According to Williams,  heterogeneous chips are already being developed at the Nanolab. “That means you basically have multiple chips, and on their own they don’t do very much, but if you can stick them together they are very effective. So we already have some programs on wafer-wafer bonding. The pilot line is really partly about getting these technologies out of the academic lab into industrial fabs.”

Equipment

There are already fabs that can create photonic chips, but they are producing them for very specific applications. It’s very difficult to repurpose these kinds of chips for a completely different application. The power of technologies from Twente University and TU/e is that the development of the chips is designed bottom up, Williams explains, “so they can be used for many different applications.” In addition, TU/e has a track record of setting up pilot lines in photonics.
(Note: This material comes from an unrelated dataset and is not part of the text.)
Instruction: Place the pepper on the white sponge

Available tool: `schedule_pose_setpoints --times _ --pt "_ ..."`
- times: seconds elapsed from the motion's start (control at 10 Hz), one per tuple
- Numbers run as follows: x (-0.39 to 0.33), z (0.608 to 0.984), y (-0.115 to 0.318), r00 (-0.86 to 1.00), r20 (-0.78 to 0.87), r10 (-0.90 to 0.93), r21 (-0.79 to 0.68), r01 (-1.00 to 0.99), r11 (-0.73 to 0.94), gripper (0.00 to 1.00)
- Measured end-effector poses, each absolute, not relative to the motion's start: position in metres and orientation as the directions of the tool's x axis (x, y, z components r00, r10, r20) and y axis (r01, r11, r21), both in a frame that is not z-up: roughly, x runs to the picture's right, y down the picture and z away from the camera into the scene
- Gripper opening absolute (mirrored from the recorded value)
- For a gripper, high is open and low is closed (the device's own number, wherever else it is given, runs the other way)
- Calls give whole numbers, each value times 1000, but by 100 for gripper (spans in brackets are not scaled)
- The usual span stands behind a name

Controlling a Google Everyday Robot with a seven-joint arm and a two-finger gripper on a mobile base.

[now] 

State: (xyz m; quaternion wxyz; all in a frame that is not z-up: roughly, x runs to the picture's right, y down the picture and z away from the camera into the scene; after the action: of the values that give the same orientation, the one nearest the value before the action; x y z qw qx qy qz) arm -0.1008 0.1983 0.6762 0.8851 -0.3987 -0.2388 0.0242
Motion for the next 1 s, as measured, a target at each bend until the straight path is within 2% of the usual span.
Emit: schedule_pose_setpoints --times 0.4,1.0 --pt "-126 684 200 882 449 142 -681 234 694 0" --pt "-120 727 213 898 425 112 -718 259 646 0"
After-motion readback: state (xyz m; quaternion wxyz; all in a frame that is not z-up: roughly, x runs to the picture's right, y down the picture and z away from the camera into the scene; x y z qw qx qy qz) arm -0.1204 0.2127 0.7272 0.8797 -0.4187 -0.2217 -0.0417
The most recent one was OIP4NWE “In that program we did a lot of equipment optimizations leading to first-of-a-kind tools in the Nanolab now because of that. Also with this new pilot line equipment development is going to be quite an important strategy. It’s not just about making chips work, it’s about configuring the next generation of equipment to make chips.”

The facilities in Eindhoven and Enschede are part of the European pilot line PIXEurope, which is managed by the Institute of Photonic Sciences in the Spanish region Catalonia. Eleven countries are involved in the initiative. With this pilot line they plan to invest 380 million euros in boosting the production and innovation of photonic chips.

In 2023, Queen Máxima visited the Eindhoven Hendrik Casimir Institute to be updated on research in the field of photonics. The main photo of this article is from that visit.